Kiryat Shmona’s Israeli food tech startup BioBetter unveils a tobacco plant-based platform, which will enable low-cost mass production of growth factors (GFs) for the cultured meat industry. The company will use the platform to produce growth factors for food technology companies to enable efficient large-scale production of cultured meat, making it a low-cost mass consumer product for the mainstream. public. The company estimates that the new technology will enable the annual production of thousands of tons of growth promoters for the cultured meat industry at a cost of $1 per gram.
The startup applies proprietary technology to express and purify tobacco plant proteins, in a process that utilizes green biomass from the whole plant for the production of a high-quality purified product. The technology is based on advanced molecular expression systems and combines large-scale, open-field cultivation of tobacco plants with proprietary purification technology to enable mass production of GF at very low cost, which in its turn, will significantly reduce the cost of producing cultured meat.
BioBetter was founded by Professor Oded Shoseyov, serial entrepreneur and researcher at the Hebrew University of Jerusalem; Dr. Dana Yarden, MD, MBA, biotech business expert; and Avi Tzur, an industrialist with an avid vision to put the tobacco plant to good use and who was also the first investor in the technology. The company currently employs 23 researchers and has raised $5 million to date from private investors and an institutional VC (Alpha Capital Anstalt), to develop and produce growth factors for the cultured food industry. . BioBetter participates in the CM development research programs of the Israel Innovation Authority and the Good Food Institute.
Cultured meat requires a culture medium made up of a mixture of amino acids, nutrients and, most importantly, growth factors (GFs), without which cells cannot differentiate or proliferate. Currently, these media are prohibitively expensive, primarily due to GF costs. Some growth factors can be manufactured by fermentation processes, but these are complex, expensive and require significant CAPEX.

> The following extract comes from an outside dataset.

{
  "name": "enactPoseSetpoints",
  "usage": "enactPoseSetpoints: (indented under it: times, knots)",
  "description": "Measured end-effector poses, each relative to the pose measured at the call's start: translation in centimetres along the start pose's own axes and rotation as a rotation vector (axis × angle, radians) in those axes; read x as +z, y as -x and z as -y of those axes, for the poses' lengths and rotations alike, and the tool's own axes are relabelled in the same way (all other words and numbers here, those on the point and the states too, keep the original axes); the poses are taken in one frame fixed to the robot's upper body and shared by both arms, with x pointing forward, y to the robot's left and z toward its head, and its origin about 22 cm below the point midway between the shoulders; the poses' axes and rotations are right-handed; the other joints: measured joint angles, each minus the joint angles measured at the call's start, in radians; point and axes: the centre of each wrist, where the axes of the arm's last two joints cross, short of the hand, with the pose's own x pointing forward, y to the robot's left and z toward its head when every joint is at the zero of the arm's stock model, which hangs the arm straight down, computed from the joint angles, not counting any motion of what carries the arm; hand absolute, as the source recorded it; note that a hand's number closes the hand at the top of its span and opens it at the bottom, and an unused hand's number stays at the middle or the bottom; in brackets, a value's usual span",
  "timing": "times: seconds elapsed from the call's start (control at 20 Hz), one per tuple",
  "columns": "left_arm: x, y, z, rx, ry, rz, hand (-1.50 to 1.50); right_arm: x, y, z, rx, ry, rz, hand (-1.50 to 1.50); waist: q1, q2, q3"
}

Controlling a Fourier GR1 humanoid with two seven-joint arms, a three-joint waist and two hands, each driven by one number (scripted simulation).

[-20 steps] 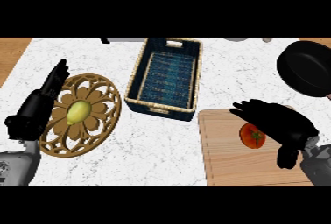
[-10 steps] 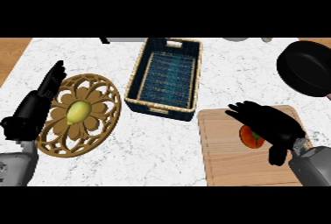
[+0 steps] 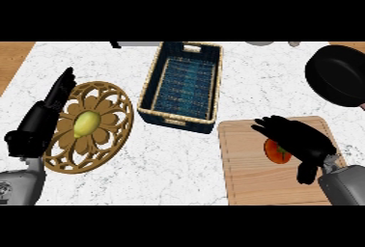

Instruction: Pick the tomato from the cutting board and place it in the basket

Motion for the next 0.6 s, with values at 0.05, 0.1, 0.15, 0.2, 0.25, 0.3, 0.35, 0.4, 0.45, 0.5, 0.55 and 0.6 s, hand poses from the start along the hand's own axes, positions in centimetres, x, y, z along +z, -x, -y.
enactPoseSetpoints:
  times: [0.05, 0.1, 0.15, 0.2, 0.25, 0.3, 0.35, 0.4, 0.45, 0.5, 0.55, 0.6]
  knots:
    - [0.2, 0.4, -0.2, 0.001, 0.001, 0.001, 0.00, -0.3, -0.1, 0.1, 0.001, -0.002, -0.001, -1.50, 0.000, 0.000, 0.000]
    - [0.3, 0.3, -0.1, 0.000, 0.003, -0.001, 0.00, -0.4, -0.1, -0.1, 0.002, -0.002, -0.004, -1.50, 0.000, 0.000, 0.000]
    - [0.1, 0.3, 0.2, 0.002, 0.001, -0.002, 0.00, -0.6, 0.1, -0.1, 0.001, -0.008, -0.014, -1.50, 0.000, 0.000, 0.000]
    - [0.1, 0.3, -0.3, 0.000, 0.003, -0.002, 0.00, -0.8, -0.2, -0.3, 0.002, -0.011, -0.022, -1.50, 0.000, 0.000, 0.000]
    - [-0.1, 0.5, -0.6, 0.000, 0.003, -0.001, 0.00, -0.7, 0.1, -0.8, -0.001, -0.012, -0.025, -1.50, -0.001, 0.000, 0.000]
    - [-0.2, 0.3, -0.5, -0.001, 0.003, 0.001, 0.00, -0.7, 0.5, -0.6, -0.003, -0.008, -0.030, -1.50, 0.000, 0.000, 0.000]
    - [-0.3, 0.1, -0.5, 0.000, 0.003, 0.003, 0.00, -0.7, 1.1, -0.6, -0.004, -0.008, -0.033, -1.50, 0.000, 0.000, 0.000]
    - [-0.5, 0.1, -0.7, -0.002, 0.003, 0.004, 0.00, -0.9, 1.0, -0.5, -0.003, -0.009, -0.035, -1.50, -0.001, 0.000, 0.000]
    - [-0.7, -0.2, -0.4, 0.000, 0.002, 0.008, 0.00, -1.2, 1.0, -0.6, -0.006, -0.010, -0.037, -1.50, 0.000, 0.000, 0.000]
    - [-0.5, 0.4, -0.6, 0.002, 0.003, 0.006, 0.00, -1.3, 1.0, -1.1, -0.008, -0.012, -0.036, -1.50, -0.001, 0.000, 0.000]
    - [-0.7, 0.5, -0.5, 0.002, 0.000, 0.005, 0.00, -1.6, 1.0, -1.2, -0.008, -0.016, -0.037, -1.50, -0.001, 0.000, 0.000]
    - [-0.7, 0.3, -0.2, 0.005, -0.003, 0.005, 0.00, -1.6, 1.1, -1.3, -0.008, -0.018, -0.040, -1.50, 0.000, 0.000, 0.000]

The Good Food Institute (GFI), a non-profit organization that promotes the use of meat alternatives, has calculated that a 100-fold reduction in insulin and shifting production costs are needed to make financially viable cultured meat industry,” says Dr. Dana. Yarden, MD, co-founder of BioBetter. “It is estimated that growth factors and cell culture media can constitute 55-85% of the marginal cost of manufacturing cell-based foods.”

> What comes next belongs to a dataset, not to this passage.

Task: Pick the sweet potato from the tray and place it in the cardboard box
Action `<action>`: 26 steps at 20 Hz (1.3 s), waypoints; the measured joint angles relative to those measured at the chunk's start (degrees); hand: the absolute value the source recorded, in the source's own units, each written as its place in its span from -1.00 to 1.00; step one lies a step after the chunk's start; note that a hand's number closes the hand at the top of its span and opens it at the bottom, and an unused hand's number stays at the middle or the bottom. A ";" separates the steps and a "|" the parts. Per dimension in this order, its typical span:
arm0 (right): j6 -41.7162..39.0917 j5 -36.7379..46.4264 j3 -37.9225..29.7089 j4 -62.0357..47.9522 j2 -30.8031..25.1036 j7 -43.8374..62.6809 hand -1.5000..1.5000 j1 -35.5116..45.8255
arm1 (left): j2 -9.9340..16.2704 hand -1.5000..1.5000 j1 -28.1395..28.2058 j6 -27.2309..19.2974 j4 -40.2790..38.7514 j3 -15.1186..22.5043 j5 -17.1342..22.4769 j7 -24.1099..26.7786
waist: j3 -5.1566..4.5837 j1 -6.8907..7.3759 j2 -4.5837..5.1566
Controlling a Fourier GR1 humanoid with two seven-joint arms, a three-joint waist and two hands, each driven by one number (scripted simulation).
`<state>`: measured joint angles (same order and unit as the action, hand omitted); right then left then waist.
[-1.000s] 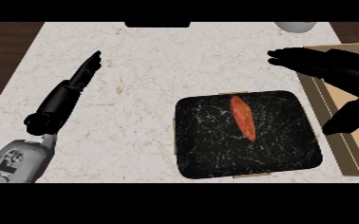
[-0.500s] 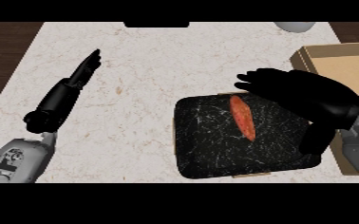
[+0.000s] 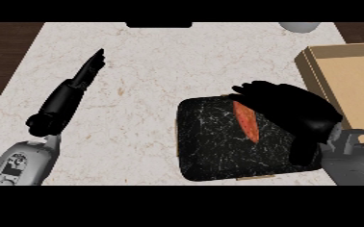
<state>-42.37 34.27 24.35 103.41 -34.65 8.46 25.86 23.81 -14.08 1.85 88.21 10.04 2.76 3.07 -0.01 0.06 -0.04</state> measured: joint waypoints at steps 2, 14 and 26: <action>0.54 2.57 0.00 -0.35 0.87 -0.39 -1.00 -0.60 | -0.33 0.00 0.56 0.92 -0.57 -0.86 -0.38 1.01 | 0.00 0.02 0.02; 4.99 16.65 1.75 -5.90 7.41 -3.79 -1.00 -3.88 | -3.17 0.00 1.44 4.25 -0.32 -4.59 -3.73 0.96 | 0.01 0.08 0.03; 7.38 24.21 -1.24 -14.86 11.49 -12.28 -1.00 -3.67 | -5.27 0.00 1.67 8.01 1.43 -7.95 -5.86 -0.38 | 0.02 0.09 0.04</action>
<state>-34.98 58.48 23.11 88.54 -23.16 -3.83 22.18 18.55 -12.41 9.86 89.64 2.09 -3.10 2.69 0.00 0.15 0.00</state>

BioBetter harnesses the natural advantages of the tobacco plant as a bioreactor for protein expression to enable large-scale production. Plant bioreactors are environmentally friendly – harnessing renewable energy (sunlight) and fixing CO2. They are also self-forming, self-sufficient and biodegradable, producing and storing growth factors until harvest. BioBetter uses field plantings to enable a fast, efficient and flexible response to market needs.

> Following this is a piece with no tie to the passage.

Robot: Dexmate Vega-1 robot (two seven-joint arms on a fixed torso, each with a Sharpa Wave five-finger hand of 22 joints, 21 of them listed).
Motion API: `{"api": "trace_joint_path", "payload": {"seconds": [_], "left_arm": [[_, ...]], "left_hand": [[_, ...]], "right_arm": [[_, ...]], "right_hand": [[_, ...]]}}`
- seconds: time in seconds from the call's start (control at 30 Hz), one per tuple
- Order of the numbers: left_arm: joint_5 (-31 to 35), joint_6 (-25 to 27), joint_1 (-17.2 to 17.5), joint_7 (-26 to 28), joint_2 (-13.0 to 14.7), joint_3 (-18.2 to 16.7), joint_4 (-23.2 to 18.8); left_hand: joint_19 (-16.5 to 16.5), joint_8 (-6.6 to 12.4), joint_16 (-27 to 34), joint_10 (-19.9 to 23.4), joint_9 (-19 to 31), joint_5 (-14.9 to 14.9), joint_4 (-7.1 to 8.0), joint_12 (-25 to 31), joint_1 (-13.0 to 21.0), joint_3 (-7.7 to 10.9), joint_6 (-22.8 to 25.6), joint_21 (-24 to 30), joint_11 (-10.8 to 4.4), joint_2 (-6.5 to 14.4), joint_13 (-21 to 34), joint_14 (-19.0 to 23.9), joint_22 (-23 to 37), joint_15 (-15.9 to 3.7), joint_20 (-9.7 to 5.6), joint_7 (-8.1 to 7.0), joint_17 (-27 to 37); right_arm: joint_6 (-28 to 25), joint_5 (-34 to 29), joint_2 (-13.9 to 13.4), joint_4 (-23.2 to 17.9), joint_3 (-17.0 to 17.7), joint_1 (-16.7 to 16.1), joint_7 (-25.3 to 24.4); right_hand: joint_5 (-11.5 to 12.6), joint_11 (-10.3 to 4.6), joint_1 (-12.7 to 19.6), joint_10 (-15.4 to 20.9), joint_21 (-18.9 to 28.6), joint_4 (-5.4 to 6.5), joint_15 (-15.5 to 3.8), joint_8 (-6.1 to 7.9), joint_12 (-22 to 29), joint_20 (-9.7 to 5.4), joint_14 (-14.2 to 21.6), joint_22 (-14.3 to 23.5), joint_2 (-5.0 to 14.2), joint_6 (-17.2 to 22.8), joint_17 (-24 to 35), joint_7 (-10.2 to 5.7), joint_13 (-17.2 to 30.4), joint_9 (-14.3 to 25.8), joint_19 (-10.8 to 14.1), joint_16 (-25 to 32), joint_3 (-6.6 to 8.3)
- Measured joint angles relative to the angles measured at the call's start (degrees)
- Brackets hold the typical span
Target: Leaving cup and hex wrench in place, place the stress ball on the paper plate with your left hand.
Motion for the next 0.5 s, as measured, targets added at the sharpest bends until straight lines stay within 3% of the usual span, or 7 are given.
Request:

“The tobacco plant has clear advantages for the process of producing growth factors from a non-animal source,” explains Dr. Amit Yaari, CEO of BioBetter. “It grows quickly, accumulates a large biomass and can produce four crops a year. It is also suitable for the production of a large number of complex proteins. The global trend to reduce tobacco consumption is pushing tobacco growers, especially in the United States, to seek new uses for the plant. The tobacco plant has vast potential to become a key part of the future of food – a future that we at BioBetter will make possible.